= Exercise description =
Copy out the data below as written; omit any images.

= Dataset content =
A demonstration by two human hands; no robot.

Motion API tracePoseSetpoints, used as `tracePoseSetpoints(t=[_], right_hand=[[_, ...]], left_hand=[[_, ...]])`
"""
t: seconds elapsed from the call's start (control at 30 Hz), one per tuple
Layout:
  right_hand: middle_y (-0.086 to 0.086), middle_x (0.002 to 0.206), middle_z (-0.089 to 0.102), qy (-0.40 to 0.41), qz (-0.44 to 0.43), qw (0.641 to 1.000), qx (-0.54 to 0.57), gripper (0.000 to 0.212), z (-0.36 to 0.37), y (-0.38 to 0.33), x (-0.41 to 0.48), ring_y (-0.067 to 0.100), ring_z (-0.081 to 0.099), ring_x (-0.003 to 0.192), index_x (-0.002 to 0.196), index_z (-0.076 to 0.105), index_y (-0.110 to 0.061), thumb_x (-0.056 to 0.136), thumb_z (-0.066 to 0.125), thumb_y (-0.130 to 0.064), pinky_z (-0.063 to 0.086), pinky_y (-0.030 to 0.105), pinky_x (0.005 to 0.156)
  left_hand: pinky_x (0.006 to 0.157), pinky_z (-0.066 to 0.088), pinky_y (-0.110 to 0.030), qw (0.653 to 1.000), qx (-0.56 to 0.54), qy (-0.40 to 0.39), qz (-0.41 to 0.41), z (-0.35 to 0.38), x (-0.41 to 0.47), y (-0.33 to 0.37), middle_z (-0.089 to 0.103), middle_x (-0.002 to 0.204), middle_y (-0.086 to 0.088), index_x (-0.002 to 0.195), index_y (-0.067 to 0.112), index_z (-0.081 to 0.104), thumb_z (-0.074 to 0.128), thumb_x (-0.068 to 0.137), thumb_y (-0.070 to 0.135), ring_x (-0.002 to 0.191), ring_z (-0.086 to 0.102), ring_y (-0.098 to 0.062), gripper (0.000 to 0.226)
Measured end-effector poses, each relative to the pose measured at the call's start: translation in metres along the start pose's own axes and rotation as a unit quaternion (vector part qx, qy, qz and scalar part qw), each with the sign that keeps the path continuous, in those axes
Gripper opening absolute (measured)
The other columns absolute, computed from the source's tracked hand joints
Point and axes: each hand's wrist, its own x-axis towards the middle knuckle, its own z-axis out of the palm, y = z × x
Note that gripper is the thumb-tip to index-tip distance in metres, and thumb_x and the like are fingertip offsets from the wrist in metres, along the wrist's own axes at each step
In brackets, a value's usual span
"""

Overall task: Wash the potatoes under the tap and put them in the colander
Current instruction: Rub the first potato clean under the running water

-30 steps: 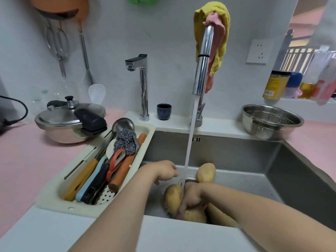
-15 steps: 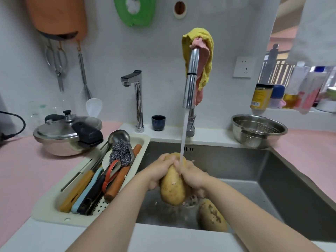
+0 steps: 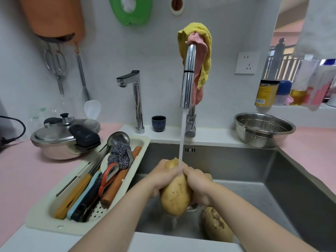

= Answer to this task =
A demonstration by two human hands; no robot.

Motion API tracePoseSetpoints, used as `tracePoseSetpoints(t=[_], right_hand=[[_, ...]], left_hand=[[_, ...]])`
"""
t: seconds elapsed from the call's start (control at 30 Hz), one per tuple
Layout:
  right_hand: middle_y (-0.086 to 0.086), middle_x (0.002 to 0.206), middle_z (-0.089 to 0.102), qy (-0.40 to 0.41), qz (-0.44 to 0.43), qw (0.641 to 1.000), qx (-0.54 to 0.57), gripper (0.000 to 0.212), z (-0.36 to 0.37), y (-0.38 to 0.33), x (-0.41 to 0.48), ring_y (-0.067 to 0.100), ring_z (-0.081 to 0.099), ring_x (-0.003 to 0.192), index_x (-0.002 to 0.196), index_z (-0.076 to 0.105), index_y (-0.110 to 0.061), thumb_x (-0.056 to 0.136), thumb_z (-0.066 to 0.125), thumb_y (-0.130 to 0.064), pinky_z (-0.063 to 0.086), pinky_y (-0.030 to 0.105), pinky_x (0.005 to 0.156)
  left_hand: pinky_x (0.006 to 0.157), pinky_z (-0.066 to 0.088), pinky_y (-0.110 to 0.030), qw (0.653 to 1.000), qx (-0.56 to 0.54), qy (-0.40 to 0.39), qz (-0.41 to 0.41), z (-0.35 to 0.38), x (-0.41 to 0.47), y (-0.33 to 0.37), middle_z (-0.089 to 0.103), middle_x (-0.002 to 0.204), middle_y (-0.086 to 0.088), index_x (-0.002 to 0.195), index_y (-0.067 to 0.112), index_z (-0.081 to 0.104), thumb_z (-0.074 to 0.128), thumb_x (-0.068 to 0.137), thumb_y (-0.070 to 0.135), ring_x (-0.002 to 0.191), ring_z (-0.086 to 0.102), ring_y (-0.098 to 0.062), gripper (0.000 to 0.226)
Measured end-effector poses, each relative to the pose measured at the call's start: translation in metres along the start pose's own axes and rotation as a unit quaternion (vector part qx, qy, qz and scalar part qw), each with the sign that keeps the path continuous, in those axes
Gripper opening absolute (measured)
The other columns absolute, computed from the source's tracked hand joints
Point and axes: each hand's wrist, its own x-axis towards the middle knuckle, its own z-axis out of the palm, y = z × x
Note that gripper is the thumb-tip to index-tip distance in metres, and thumb_x and the like are fingertip offsets from the wrist in metres, along the wrist's own axes at each step
In brackets, a value's usual span
"""

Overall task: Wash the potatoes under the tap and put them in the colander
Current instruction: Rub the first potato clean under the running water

-30 steps: 
-15 steps: 
+0 steps: 

With this, the exercise has been completed.